Computer Science
A Survey on Multi-player Bandits
E. Boursier and V. Perchet
Research question and purpose: The paper surveys the multi-player multi-armed bandits (MMAB) literature, asking how decentralized learners can coordinate to minimize regret under collisions and limited feedback, and what algorithmic/structural assumptions enable near-centralized performance. Context and importance: Classical single-player MAB is well-studied; the multiplayer variant is motivated by cognitive radio/OSA, IoT and Wi-Fi, where decentralized devices contend for shared channels and collisions lower reward. The survey formalizes MMAB models (homogeneous vs. heterogeneous rewards; sensing/no-sensing/collision feedback), baseline centralized results and lower bounds, and synthesizes coordination/communication routines and practical considerations. Importance lies in bridging theory and practice: despite strong theoretical progress (e.g., centralized-optimal regrets via collision-based communication), many algorithms rely on assumptions (synchronization, pre-agreement, parameter knowledge) that impede deployment in real networks.
The survey organizes MMAB research into: (1) Baseline models and centralized reductions: multiple plays and combinatorial bandits (CUCB, ESCB, CTS), and lower bounds (Anantharam et al. 1987; combinatorial lower bounds). (2) Decentralized coordination without/with communication: Orthogonalization routines (RAND ORTHOGONALISATION, MUSICAL CHAIRS) with ETC/UCB/SAR; estimating number of players M; behaviors like SELFISH UCB and its pitfalls. (3) Communication via collisions: Markov-chain Game of Thrones (GoT) dynamics; collision-as-bits protocols (SIC-MMAB, leader/follower), achieving centralized lower bounds in homogeneous case (DPE1) and extending to heterogeneous (SIC-MMAB-het, BEACON). (4) No-communication/no-collision-information regimes: algorithms with pre-agreement achieving optimal asymptotic regret when collision info is absent, and minimax constructions avoiding collisions via geometry/colorings. (5) Toward realistic models: non-stochastic rewards (Markovian/restless, abrupt changes, adversarial); different collision models (non-zero collision rewards; competing bandits with arm preferences); non-collaborative players (jammers, fairness, selfish robustness); time models (asynchronous activation; dynamic entry/exit). (6) Related multi-agent problems: cooperative bandits with graph communication; matching-market bandits; queuing systems with strategic agents. Tables summarize upper bounds across settings.

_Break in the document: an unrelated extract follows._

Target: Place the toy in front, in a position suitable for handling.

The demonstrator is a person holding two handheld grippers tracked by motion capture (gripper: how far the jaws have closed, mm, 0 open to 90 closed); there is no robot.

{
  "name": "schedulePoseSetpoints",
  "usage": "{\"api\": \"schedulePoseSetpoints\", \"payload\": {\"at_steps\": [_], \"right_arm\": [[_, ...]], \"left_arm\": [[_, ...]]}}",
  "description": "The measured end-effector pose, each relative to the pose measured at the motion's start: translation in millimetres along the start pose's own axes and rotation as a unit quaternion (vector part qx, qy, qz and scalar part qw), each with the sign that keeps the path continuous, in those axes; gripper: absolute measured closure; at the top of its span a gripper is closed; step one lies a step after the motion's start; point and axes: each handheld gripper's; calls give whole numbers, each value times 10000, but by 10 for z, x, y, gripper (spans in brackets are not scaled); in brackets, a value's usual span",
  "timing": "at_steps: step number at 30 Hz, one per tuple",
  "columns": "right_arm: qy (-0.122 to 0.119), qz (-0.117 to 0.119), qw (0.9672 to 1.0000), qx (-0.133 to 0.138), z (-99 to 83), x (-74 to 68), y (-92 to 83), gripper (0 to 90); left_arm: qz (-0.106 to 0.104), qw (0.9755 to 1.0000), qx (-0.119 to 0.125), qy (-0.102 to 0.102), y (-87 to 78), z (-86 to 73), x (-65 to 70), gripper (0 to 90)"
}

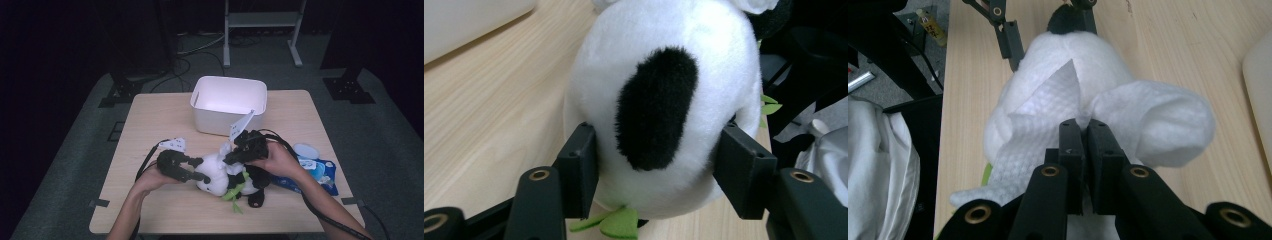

As a survey, the methodology is conceptual rather than empirical: - Formalize decentralized MMAB: M players, K arms, i.i.d. rewards per player-arm pair X^m_k(t) with mean μ^m_k, collision indicator η_k(t), utility U(π), regret R(T), gaps Δ. Distinguish feedback regimes: full sensing, statistic sensing, collision sensing, and no-sensing. Consider homogeneous (μ^m_k=μ_k) vs heterogeneous settings. - Establish baselines: Reduce centralized homogeneous to multiple-plays; heterogeneous to combinatorial bandits; report known lower bounds and optimal centralized algorithms. - Systematically categorize decentralized algorithms by how they use collisions: coordination (orthogonalization), communication (Markov chains; collision-as-bits), and no-communication. Describe initialization, exploration, communication, and exploitation phases, and key subroutines (e.g., SAR, MUSICAL CHAIRS, GoT, leader/follower). - Enumerate practical extensions: model non-stationarity (Markovian/restless, abrupt changes), adversarial rewards, non-zero collision rewards, arm preferences, strategic/jamming players, and asynchronous/dynamic arrival, detailing algorithmic adaptations and regret guarantees. - Summarize theoretical performance with instance-dependent and minimax bounds, highlighting dependencies on T, M, K, Δ and other parameters; compile summary tables.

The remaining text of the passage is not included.